Ketika kita memahami hal ini, kita mulai melihat bahwa setiap bagian ciptaan, terlepas dari kemampuan atau fungsinya yang tampak, memiliki nilai intrinsik dan peran dalam rencana keselamatan Allah. Pandangan ini menantang kita untuk menghargai keragaman kemampuan sebagai cerminan dari kekayaan ciptaan Allah, bukan sebagai hierarki nilai.
“Sebab Ia telah menyatakan rahasia kehendak-Nya kepada kita, sesuai dengan rencana kerelaan-Nya, yaitu rencana kerelaan yang dari semula telah ditetapkan-Nya di dalam Kristus sebagai persiapan kegenapan waktu untuk mempersatukan di dalam Kristus sebagai Kepala segala sesuatu, baik yang di sorga maupun yang di bumi.” (Efesus 1:9-10)

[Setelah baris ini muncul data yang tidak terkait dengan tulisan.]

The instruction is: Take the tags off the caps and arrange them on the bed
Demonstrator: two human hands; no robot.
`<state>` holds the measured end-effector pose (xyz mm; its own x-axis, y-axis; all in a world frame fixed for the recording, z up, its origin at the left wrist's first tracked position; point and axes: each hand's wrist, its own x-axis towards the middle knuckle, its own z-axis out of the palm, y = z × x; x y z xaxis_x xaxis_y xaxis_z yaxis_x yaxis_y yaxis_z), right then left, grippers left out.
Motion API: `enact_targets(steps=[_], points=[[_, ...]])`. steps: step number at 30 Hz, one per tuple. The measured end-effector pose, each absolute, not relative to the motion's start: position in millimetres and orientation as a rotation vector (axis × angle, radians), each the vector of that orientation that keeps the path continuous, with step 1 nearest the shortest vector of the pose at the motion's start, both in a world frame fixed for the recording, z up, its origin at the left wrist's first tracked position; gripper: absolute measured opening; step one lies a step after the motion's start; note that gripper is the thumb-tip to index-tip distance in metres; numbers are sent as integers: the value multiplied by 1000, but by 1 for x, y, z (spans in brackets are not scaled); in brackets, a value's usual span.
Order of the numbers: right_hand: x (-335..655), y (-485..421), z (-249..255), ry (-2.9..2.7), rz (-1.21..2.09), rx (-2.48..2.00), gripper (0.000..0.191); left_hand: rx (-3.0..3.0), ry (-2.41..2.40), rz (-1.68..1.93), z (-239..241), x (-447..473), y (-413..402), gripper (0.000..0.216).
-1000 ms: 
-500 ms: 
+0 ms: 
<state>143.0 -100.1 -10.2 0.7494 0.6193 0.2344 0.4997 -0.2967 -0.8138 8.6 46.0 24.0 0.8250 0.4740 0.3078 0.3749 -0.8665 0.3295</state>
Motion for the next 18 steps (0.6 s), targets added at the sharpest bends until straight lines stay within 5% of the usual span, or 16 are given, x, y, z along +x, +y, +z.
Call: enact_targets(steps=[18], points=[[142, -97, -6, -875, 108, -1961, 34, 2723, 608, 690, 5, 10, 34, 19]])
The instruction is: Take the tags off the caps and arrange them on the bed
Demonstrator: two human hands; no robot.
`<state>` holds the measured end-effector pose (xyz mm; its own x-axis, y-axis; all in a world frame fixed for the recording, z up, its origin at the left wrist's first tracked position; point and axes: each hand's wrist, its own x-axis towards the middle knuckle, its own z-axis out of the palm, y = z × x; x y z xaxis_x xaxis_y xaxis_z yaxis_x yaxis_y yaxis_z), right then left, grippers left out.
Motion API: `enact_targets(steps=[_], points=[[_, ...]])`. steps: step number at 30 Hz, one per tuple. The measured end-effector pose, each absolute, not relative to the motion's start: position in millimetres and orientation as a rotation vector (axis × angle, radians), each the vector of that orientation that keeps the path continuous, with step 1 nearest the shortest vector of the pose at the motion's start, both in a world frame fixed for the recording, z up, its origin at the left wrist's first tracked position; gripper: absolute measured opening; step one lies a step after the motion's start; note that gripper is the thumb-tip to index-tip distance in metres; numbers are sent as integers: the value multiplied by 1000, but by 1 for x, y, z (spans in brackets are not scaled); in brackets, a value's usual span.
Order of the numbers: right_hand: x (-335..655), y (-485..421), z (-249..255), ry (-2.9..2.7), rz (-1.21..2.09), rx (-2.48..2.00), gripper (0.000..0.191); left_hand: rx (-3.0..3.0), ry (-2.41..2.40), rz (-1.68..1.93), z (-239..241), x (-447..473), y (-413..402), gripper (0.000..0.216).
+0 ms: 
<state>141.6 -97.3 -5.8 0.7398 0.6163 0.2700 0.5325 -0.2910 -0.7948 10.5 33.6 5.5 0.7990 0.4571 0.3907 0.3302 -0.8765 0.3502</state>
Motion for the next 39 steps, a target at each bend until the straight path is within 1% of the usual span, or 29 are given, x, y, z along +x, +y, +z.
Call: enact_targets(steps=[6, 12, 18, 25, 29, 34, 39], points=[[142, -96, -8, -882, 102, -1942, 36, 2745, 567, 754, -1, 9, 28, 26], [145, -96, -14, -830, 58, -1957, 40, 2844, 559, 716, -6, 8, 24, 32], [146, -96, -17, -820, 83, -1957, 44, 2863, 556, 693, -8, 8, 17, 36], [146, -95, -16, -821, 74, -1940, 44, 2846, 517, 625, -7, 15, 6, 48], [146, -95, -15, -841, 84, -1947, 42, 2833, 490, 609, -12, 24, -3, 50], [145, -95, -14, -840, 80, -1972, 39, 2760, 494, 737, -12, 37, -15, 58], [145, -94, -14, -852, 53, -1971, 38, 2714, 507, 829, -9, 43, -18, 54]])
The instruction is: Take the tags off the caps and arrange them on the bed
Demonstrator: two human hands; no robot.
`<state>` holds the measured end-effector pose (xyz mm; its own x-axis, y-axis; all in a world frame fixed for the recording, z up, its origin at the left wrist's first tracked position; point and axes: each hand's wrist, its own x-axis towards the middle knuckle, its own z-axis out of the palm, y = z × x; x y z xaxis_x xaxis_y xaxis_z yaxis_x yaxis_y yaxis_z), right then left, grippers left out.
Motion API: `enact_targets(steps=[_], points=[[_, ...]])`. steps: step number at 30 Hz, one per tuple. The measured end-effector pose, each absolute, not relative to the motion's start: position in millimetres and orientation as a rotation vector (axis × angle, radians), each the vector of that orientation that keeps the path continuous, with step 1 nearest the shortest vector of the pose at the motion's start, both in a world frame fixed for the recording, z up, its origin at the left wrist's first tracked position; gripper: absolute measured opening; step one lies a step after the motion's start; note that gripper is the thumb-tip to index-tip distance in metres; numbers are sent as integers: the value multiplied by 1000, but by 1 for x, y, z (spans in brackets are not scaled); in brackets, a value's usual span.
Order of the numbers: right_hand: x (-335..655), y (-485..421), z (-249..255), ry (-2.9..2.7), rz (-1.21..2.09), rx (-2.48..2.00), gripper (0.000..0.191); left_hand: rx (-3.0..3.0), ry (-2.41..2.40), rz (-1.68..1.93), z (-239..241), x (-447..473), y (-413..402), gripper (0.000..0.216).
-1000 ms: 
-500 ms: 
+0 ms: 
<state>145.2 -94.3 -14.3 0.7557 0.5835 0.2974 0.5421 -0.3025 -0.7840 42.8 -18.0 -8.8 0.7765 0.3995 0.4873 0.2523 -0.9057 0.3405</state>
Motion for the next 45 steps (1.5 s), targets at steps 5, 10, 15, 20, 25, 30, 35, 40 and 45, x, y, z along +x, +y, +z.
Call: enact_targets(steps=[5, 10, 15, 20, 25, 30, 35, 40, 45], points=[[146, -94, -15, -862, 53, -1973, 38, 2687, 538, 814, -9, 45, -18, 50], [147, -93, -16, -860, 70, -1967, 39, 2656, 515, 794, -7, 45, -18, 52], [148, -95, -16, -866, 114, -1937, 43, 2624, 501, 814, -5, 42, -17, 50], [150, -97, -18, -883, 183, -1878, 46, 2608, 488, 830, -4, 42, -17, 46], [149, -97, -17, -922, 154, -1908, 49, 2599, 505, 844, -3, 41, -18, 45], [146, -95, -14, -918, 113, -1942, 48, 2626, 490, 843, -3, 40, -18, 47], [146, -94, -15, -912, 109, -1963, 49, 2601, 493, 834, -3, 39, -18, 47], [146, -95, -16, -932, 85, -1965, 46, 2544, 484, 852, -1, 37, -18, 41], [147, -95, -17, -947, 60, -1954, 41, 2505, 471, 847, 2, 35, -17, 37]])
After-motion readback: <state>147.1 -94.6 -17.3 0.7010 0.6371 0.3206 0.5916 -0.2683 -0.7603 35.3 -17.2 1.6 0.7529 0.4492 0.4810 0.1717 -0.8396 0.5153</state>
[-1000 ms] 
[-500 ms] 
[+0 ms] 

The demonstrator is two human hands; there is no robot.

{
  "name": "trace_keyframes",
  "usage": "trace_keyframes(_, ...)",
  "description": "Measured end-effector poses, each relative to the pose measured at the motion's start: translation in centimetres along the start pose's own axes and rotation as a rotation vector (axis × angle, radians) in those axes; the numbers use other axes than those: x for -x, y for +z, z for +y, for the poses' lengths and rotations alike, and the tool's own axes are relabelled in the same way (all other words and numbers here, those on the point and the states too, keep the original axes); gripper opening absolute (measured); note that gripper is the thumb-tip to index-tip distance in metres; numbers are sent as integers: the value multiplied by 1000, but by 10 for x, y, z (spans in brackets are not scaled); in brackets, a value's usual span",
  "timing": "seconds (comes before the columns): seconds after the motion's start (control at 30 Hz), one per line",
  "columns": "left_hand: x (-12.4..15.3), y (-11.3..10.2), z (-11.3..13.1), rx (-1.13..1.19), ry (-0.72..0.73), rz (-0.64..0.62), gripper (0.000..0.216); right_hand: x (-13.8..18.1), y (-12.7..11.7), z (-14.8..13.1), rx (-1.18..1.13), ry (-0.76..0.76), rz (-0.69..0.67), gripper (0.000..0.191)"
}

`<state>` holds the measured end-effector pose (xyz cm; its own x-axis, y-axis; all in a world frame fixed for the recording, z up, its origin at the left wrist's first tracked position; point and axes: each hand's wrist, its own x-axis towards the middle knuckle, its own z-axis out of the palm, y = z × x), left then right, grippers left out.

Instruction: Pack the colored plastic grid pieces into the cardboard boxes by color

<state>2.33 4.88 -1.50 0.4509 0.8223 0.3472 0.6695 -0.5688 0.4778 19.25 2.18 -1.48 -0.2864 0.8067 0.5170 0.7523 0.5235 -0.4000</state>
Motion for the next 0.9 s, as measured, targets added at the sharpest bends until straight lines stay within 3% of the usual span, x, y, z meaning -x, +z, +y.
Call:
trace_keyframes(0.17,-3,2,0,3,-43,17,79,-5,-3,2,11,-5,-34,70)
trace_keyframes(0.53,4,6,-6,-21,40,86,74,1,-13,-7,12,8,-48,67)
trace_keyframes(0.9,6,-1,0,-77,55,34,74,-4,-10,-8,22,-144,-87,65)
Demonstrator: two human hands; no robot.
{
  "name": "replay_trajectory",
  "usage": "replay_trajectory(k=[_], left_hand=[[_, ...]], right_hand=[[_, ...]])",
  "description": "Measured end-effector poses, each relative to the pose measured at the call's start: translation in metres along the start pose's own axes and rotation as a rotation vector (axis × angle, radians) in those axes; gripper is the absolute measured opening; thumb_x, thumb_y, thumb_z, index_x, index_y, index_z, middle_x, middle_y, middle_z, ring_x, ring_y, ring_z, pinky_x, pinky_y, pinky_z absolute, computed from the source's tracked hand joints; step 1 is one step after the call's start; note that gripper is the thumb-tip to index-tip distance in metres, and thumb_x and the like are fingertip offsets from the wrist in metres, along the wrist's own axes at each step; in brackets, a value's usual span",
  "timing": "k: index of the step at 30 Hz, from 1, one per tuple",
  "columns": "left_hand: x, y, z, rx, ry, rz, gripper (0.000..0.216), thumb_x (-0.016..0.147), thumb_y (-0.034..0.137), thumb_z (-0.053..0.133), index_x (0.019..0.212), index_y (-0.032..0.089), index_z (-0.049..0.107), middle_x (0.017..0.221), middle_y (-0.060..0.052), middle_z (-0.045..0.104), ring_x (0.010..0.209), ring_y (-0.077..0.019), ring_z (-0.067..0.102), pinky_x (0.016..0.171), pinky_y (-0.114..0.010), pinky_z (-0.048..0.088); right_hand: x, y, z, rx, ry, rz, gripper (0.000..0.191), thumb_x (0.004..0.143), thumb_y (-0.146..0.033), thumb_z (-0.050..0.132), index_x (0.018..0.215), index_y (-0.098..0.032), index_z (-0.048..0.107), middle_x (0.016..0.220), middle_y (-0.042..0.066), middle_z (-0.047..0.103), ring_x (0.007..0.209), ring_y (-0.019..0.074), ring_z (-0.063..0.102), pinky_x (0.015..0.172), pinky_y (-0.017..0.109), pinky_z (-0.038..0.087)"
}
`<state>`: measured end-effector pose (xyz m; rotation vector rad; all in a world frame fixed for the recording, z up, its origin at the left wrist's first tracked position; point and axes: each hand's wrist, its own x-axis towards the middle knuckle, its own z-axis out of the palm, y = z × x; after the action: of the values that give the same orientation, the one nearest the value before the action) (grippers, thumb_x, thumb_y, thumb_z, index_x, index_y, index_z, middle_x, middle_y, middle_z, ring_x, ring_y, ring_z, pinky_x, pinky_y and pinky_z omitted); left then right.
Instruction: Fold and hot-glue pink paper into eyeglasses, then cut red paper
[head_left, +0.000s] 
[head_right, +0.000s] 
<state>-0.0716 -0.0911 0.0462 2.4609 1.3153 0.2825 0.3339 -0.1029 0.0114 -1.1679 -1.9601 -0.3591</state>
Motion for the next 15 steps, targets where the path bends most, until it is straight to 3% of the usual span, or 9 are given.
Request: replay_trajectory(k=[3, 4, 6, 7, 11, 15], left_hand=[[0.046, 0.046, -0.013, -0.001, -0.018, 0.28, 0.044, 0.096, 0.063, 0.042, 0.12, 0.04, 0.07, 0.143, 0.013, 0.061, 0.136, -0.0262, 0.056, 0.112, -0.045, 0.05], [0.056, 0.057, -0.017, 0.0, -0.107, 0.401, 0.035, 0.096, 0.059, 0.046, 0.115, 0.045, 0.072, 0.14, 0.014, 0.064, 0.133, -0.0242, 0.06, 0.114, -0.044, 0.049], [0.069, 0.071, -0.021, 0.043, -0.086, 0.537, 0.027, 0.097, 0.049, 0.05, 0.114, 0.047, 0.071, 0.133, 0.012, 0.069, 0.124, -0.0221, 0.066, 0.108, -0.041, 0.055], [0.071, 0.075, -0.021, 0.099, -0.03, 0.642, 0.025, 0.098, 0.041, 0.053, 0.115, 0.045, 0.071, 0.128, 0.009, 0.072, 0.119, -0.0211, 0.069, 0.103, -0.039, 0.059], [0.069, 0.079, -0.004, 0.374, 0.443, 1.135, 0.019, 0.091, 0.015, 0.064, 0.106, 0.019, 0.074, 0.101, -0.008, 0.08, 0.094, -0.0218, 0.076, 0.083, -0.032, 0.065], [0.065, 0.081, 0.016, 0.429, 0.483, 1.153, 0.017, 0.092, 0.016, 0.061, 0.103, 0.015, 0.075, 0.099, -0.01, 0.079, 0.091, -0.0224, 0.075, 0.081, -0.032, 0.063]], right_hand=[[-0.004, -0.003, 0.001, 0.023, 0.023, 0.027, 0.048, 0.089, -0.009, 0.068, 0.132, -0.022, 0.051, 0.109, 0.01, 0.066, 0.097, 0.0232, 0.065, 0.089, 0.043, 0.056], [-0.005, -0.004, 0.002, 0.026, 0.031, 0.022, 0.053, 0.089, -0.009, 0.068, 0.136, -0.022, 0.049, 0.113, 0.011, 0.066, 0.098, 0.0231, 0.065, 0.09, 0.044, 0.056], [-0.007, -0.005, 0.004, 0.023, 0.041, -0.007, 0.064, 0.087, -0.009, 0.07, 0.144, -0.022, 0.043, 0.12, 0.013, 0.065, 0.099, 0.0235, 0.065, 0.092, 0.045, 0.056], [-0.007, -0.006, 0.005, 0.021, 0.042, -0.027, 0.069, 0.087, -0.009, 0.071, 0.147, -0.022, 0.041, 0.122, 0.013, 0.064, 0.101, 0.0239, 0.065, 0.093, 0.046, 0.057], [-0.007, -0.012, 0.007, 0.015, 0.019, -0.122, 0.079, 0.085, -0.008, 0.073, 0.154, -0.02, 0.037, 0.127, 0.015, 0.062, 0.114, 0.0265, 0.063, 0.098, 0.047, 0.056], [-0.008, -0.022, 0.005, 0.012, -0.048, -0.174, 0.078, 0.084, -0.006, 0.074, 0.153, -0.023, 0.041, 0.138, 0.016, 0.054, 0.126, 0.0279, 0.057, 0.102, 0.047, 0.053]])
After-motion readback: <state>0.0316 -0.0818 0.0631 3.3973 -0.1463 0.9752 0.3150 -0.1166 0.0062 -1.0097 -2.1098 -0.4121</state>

Penatalayanan ekologis Kristen mengajarkan kita bahwa keselamatan bukan hanya tentang jiwa individu, tetapi pemulihan seluruh ciptaan. Ini berarti tanggung jawab kita sebagai penatalayan melampaui kepedulian terhadap sesama manusia, mencakup seluruh komunitas Bumi.
Dalam konteks ini, upaya untuk menciptakan masyarakat yang lebih inklusif bagi penyandang disabilitas menjadi bagian tak terpisahkan dari tugas kita merawat Bumi. Ketika kita bekerja untuk menghilangkan hambatan bagi penyandang disabilitas, kita juga belajar untuk menghargai dan memelihara keragaman dalam ekosistem kita.
Kesimpulan: Menuju Praksis Ekologis yang Inklusif
Sebagai umat Kristen Indonesia, kita dipanggil untuk menjadi pelopor dalam menciptakan masyarakat dan lingkungan yang inklusif. Ini berarti menantang stereotip tentang disabilitas, memperjuangkan aksesibilitas, dan pada saat yang sama, merawat lingkungan kita sebagai bagian dari tubuh Kristus yang lebih luas.
Mari kita mulai dengan melihat keragaman kemampuan di sekitar kita – baik dalam komunitas manusia maupun alam – sebagai anugerah, bukan beban. Dengan melakukan ini, kita tidak hanya menciptakan ruang yang lebih inklusif bagi semua orang, tetapi juga berpartisipasi dalam pemulihan ekologis yang merupakan bagian integral dari rencana keselamatan Allah.
“Lalu aku melihat langit yang baru dan bumi yang baru, sebab langit yang pertama dan bumi yang pertama telah berlalu” (Wahyu 21:1)
Kiranya visi alkitabiah ini menginspirasi kita untuk terus bekerja menuju keutuhan yang inklusif bagi seluruh ciptaan, merangkul keragaman sebagai kekuatan, bukan kelemahan, dalam perjalanan kita sebagai penatalayan Allah di era Antroposen ini.